## TASK PROMPT
Whenever "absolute" appears in a line of the entries below, that line counts; give the total only.

## WORKING DATA
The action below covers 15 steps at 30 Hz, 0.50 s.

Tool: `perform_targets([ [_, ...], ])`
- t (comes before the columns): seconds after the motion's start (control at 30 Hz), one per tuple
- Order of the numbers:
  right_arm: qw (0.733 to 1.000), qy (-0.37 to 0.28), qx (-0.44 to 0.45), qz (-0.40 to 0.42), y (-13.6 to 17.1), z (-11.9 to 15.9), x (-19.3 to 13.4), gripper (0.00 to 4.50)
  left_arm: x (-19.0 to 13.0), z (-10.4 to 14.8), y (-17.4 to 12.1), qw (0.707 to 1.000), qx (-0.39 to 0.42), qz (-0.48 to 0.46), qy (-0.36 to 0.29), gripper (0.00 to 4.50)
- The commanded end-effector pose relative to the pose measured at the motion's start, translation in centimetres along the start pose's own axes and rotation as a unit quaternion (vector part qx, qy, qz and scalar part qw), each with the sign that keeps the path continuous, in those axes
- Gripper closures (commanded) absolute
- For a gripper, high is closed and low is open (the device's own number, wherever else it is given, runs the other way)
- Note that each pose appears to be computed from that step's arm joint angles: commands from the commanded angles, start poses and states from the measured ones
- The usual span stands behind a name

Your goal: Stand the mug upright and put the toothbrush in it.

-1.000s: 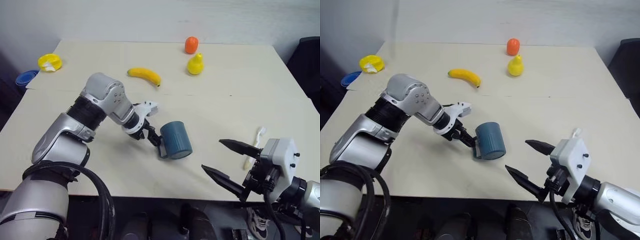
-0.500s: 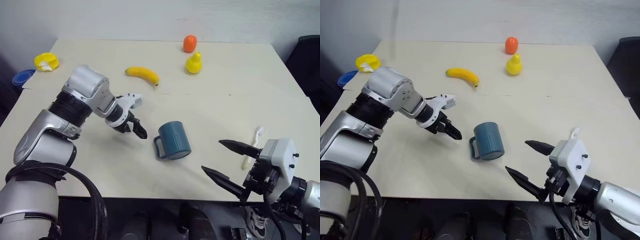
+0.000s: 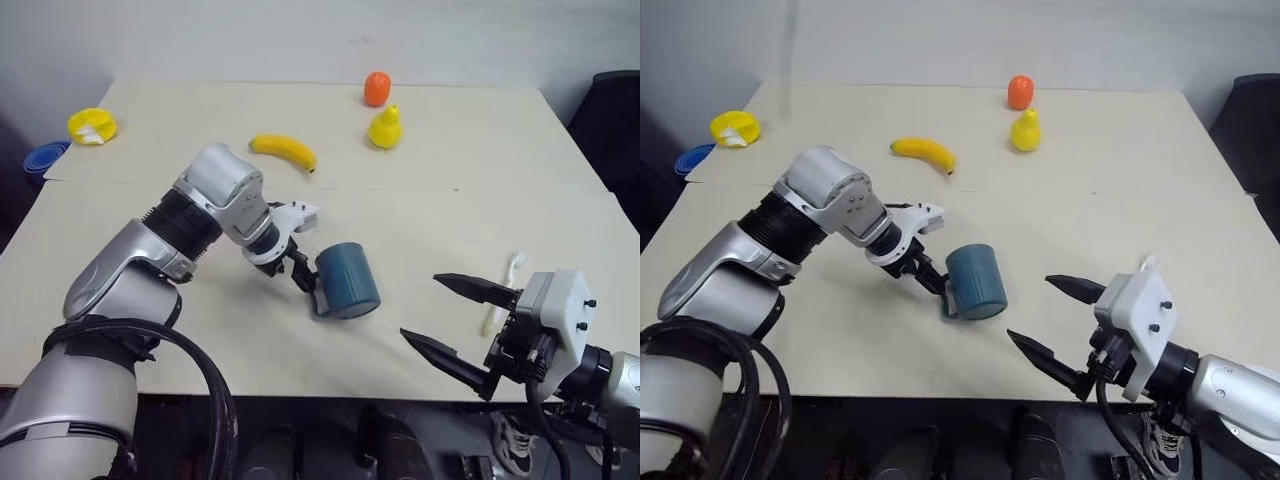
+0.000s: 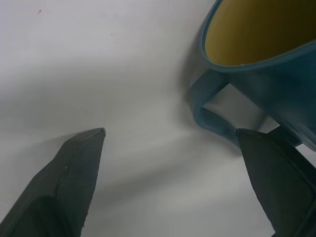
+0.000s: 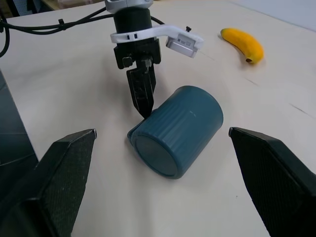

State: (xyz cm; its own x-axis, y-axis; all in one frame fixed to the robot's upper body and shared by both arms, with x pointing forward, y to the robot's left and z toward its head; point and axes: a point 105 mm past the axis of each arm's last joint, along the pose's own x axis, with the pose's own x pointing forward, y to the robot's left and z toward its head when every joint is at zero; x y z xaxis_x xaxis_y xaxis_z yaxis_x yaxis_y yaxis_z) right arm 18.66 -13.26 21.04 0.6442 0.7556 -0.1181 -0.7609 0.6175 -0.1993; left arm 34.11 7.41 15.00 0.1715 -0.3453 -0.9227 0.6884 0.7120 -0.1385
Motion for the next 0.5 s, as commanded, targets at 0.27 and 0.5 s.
perform_targets([
  [0.27,1.000,-0.012,-0.002,-0.010,0.3,0.6,0.0,0.00,2.5,-0.1,-1.3,1.000,-0.007,-0.013,0.016,0.40],
  [0.5,1.000,-0.013,0.003,-0.011,0.4,0.7,0.1,0.00,3.5,-0.9,-1.5,0.999,0.001,-0.015,0.037,1.78],
])
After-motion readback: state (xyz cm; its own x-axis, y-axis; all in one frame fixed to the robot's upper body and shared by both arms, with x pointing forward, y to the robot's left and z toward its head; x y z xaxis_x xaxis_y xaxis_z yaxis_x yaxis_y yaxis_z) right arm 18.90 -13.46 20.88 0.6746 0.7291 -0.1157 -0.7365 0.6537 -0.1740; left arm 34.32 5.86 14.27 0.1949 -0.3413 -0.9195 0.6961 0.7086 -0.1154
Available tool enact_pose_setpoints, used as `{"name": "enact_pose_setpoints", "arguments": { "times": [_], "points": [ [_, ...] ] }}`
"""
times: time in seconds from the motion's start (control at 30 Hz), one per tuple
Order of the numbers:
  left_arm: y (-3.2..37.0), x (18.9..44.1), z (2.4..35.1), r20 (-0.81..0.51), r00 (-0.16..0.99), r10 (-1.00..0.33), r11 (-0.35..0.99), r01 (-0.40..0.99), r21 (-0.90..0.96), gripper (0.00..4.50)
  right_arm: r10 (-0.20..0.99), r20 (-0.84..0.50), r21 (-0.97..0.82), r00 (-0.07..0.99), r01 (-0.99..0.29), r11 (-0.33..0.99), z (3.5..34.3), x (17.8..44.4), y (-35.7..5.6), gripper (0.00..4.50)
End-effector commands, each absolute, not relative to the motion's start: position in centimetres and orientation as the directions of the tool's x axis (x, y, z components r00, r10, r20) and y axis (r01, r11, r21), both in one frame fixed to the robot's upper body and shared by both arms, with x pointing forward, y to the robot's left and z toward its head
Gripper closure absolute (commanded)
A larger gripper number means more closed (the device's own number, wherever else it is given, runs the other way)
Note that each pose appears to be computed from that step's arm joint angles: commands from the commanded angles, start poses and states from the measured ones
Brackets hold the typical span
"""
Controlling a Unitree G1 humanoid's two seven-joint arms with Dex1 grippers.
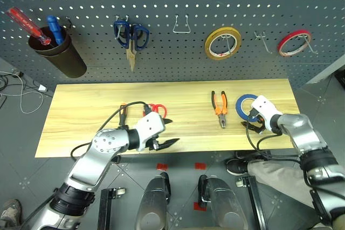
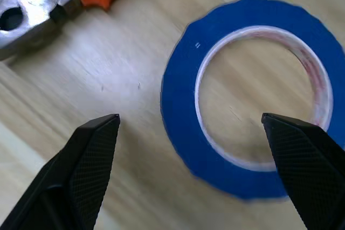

## RESPONSE TO THIS TASK
3